All of the data below should be written out exactly.

- Opening Delimiter -

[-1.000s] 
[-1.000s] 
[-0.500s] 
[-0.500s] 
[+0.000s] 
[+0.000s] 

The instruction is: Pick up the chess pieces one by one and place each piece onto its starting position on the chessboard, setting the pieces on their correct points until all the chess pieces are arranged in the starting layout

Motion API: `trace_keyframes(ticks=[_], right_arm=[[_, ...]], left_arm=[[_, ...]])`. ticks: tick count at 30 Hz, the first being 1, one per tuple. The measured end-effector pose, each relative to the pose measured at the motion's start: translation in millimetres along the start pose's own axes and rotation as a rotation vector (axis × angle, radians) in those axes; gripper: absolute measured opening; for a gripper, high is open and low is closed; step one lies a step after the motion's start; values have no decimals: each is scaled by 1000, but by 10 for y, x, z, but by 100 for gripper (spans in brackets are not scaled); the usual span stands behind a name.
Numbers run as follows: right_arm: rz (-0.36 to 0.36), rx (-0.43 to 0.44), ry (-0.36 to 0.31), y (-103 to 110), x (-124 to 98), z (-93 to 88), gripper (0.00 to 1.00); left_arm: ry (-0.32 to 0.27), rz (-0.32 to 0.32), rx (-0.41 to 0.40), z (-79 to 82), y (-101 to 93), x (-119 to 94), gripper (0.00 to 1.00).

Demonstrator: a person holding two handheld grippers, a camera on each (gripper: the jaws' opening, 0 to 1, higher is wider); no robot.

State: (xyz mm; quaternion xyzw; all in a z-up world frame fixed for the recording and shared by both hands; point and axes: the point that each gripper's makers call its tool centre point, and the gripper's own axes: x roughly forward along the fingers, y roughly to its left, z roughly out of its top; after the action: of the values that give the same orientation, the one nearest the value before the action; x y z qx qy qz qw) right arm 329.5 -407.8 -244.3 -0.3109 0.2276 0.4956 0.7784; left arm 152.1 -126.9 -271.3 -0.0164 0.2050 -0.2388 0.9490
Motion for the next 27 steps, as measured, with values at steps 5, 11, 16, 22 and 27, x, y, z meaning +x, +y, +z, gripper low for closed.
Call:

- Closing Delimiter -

RESPONSE AREA
[-1.000s] 
[-1.000s] 
[-0.500s] 
[-0.500s] 
[+0.000s] 
[+0.000s] 

The instruction is: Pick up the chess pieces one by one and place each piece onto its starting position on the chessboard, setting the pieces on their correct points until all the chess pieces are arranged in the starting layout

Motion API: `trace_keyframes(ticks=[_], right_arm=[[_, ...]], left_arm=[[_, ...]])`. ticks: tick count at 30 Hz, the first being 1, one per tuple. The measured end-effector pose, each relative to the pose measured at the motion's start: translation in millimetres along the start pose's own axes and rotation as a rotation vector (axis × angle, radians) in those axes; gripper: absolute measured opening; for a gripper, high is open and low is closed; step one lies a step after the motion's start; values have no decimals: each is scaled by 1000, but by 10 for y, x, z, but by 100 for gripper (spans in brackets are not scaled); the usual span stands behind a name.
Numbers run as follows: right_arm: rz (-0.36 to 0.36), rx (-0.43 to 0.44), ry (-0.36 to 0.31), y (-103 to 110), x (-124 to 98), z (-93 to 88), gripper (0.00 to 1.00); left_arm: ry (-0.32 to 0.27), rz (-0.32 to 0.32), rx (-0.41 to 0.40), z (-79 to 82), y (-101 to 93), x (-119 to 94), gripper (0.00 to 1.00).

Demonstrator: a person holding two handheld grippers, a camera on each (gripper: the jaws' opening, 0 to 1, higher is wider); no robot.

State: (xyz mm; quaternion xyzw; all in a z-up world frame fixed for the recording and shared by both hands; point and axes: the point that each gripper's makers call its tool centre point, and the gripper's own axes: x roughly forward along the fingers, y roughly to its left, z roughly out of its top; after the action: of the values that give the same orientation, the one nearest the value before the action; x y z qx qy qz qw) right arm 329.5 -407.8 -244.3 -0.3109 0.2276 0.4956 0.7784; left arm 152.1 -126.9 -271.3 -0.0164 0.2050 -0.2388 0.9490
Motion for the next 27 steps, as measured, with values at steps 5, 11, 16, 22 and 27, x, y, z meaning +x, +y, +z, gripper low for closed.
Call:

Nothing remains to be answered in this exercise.